Bogatenkova had refused to accept the lawyer whom the investigators provided and insisted on her own choice, Andrei Sabinin, who was only able to represent her from Monday.  The investigator that day withdrew his own application for her detention and agreed to a signed undertaking that the elderly lady who has trouble even moving without assistance would not ‘abscond’.  After the experiences of that weekend, the following day Bogatenkova was admitted to the cardiology unit of the local hospital.

Sabinin at the time pointed to the investigator’s about-turn between Saturday and Monday, and said that the publicity which her case had received was doubtless a factor.

A month later, the prosecutor of the Stavropol region informed the Human Rights Council that they had found no evidence of fraud by the rights activist.  The Council had approached the prosecutor, Yury Turygin on Oct 20 asking that he take the case under his personal control and inform of his findings.

It appears, however, that those assurances were meaningless or else that somebody put pressure on Turygin to ‘change his mind’, and the prosecution is still continuing.   It is indicative of the case that both the investigator and the courts have rejected reasonable applications, including the wish to have a face-to-face formal meeting with the alleged victims. 

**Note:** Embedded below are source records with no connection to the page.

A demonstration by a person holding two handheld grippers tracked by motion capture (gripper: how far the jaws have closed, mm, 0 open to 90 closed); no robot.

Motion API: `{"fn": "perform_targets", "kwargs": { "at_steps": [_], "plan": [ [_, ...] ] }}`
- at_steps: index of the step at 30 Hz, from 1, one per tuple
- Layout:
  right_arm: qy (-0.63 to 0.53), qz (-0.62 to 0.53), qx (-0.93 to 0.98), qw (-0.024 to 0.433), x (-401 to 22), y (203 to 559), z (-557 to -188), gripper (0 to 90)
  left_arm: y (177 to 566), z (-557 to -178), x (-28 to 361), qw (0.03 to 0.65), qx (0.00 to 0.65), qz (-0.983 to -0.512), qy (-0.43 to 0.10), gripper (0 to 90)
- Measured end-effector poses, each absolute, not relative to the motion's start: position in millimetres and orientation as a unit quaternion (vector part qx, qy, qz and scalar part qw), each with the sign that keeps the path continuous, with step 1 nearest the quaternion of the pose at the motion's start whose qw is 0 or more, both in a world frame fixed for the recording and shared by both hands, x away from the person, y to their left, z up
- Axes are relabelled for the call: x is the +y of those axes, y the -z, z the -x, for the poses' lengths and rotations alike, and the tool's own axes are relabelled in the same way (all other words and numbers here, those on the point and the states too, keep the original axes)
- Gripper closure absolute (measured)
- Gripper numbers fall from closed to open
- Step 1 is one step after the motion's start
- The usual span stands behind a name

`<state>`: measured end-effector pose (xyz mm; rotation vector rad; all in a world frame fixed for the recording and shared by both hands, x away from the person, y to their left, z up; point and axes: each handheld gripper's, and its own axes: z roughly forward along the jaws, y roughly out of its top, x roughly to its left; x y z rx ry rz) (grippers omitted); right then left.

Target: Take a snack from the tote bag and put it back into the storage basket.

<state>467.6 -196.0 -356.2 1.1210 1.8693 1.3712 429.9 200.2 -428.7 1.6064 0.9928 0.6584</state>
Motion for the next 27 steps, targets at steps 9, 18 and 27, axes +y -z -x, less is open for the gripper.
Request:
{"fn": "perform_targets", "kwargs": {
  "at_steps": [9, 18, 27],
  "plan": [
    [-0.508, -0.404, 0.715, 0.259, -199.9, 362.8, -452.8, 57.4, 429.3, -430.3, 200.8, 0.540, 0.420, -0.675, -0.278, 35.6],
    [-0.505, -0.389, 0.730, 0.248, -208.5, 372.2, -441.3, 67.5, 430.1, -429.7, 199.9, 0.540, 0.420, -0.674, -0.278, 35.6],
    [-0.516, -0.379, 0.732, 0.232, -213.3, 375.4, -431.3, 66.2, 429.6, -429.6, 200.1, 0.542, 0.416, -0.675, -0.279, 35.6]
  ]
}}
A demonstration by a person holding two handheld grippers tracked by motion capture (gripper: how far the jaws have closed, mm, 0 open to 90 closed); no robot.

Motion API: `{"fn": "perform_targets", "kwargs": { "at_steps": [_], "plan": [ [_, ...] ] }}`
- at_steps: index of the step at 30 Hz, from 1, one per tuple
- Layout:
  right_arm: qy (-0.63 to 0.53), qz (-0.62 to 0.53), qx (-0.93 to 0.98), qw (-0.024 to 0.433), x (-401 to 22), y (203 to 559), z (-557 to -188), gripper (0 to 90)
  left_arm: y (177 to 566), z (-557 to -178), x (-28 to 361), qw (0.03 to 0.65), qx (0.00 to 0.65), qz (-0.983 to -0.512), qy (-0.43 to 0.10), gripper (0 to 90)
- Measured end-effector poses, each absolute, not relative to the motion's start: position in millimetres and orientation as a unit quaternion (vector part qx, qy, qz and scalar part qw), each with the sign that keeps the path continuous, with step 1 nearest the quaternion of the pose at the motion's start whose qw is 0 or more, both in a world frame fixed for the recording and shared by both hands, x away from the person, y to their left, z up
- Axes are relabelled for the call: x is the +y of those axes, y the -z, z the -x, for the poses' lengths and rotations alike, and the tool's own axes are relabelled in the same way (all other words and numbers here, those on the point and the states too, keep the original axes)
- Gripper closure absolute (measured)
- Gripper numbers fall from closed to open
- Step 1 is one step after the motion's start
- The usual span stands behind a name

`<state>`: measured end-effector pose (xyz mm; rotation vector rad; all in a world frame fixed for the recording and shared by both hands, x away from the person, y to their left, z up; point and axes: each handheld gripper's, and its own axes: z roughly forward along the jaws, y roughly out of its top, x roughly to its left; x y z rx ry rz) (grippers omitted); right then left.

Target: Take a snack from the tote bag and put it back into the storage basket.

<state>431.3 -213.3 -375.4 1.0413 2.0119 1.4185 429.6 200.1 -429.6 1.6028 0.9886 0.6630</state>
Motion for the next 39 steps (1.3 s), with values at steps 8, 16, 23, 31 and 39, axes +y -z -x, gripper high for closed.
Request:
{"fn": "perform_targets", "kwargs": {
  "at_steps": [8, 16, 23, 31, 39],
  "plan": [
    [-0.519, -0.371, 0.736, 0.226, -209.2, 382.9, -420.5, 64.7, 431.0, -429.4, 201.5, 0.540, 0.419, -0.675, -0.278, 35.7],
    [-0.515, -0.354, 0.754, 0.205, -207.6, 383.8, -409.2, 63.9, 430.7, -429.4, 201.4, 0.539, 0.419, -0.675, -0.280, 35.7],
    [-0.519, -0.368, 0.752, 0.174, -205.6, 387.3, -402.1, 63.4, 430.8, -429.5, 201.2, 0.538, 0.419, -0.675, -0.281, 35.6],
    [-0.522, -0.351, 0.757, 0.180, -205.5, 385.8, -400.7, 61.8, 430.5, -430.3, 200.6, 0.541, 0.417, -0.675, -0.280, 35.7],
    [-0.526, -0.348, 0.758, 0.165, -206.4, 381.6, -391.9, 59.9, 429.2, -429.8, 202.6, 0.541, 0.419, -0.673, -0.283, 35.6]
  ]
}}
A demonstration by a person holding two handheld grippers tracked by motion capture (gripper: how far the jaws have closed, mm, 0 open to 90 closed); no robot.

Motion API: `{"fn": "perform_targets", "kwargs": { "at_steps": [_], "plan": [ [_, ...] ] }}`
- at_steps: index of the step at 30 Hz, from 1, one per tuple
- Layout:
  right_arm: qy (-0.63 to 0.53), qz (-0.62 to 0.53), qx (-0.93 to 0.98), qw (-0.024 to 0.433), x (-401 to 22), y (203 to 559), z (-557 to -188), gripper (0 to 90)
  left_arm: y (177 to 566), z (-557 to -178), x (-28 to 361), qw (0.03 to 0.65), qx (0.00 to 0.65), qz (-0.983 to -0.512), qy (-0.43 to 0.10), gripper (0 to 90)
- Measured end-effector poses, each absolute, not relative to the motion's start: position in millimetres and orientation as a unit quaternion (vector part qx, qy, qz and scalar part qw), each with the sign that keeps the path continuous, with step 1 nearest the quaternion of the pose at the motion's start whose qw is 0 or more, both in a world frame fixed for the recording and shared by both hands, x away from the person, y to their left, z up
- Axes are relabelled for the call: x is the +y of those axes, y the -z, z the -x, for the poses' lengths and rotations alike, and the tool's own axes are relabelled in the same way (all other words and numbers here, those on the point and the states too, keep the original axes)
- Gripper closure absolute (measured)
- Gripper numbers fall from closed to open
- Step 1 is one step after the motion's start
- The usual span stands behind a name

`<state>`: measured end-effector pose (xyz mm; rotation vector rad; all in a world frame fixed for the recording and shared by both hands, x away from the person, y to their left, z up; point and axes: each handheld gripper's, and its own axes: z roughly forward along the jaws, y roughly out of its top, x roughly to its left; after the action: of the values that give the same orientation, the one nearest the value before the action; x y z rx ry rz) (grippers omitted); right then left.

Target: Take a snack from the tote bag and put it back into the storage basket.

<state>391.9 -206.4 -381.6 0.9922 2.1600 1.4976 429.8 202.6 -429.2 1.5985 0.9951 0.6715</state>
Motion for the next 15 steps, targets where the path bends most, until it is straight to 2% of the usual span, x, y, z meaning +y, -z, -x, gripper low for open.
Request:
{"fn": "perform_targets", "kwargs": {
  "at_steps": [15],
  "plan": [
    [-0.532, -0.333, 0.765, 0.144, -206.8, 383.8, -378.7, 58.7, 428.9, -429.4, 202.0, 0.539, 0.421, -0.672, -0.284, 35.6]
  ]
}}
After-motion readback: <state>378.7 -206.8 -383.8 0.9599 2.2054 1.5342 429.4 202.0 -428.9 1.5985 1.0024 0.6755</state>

It should also be noted that while one of the alleged victims wrote his complaint at the prompting of the police, the other, who claims to have not been repaid 100 thousand roubles, first lodged her complaint in August.  The police then decided not to initiate criminal proceedings.  That decision was overturned by the prosecutor, yet a check still found no elements of a crime.  

Human rights activists were adamant back in October 2014 that the charges against Bogatenkova were politically motivated.  Each court hearing only confirms this, and publicity is again urgently needed.